Compare and contrast diuretic vs natriuretic
Diuretic increases urine volume
-can exert their effects on a variety of targets, such as specific membrane transport proteins, enzymes, and hormone receptors
Natriuretic causes an increase in renal sodium excretion
What are reabsorbed in the proximal tubule?
Sodium bicarbonate (NaHCO3, 85%), NaCl (65% Na), glucose (100%), amino acids (100%) and other organic solutes into blood via specific transport systems in early PCT Potassium (65%) via paracellular pathway Water (65%) passively
What initiates the NaHCO3 reabsorption in the PCT?

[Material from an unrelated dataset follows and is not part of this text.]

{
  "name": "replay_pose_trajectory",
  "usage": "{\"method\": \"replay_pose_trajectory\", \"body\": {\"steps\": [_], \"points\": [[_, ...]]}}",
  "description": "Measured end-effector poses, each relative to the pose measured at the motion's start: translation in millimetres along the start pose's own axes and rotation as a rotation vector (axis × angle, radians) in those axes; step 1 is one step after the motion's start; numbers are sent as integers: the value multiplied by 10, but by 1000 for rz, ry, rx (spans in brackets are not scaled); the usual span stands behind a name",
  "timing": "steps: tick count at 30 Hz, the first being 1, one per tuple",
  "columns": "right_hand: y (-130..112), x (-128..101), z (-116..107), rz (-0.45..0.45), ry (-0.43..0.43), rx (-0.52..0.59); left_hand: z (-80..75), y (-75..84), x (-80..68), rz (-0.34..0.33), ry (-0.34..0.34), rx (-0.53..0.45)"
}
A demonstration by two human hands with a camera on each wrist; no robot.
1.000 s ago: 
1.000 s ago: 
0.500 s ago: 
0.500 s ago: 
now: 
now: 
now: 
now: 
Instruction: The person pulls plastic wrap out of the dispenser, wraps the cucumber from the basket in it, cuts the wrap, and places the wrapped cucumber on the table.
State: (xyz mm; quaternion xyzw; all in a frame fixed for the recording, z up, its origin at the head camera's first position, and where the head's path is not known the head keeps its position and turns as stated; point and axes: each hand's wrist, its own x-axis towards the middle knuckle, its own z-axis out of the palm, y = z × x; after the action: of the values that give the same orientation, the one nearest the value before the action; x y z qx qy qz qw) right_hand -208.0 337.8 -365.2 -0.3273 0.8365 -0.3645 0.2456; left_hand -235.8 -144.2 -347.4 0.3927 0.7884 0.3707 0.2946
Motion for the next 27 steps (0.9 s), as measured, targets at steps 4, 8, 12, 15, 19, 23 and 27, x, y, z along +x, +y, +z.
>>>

Na/H exchanger (NHE3) located in luminal membrane of proximal tubule epithelial ecll
In the PCT, what catalyzes the formation of H2CO3 from CO2 and water?
Membrane-bound and cytoplasmic forms of carbonic anhydrase
What does the Na/K ATPase in the basolateral membrane do in all portions of the nephron?
Pumps reabsorbe Na into interstitium to maintain low intracellular Na concentration
What do acid secretory systems do in the straight segment of the proximal tubule (late proximal tubule)?
Secrete organic acids (uric acid, NSAIDS, diuretics, antibiotics, etc) into the luminal fluid from the blood
Diuretics are delivered to the luminal side of the tubule where most of them act
What is reabsorbed from the thin descending limb of loop of Henle?
Water
Describe reabsorption in the thin ascending limb of loop of Henle
Relatively water impermeable
Impermeable to other ions/solutes
What does the thick ascending limb of loop of Henle reabsorb?
Na (25% of filtered Na)
Impermeable to water
NaCl reabsorption into the interstitial space dilutes the tubular fluid
What is the NaCl transport system in the luminal membrane of the thick ascending loop of Henle?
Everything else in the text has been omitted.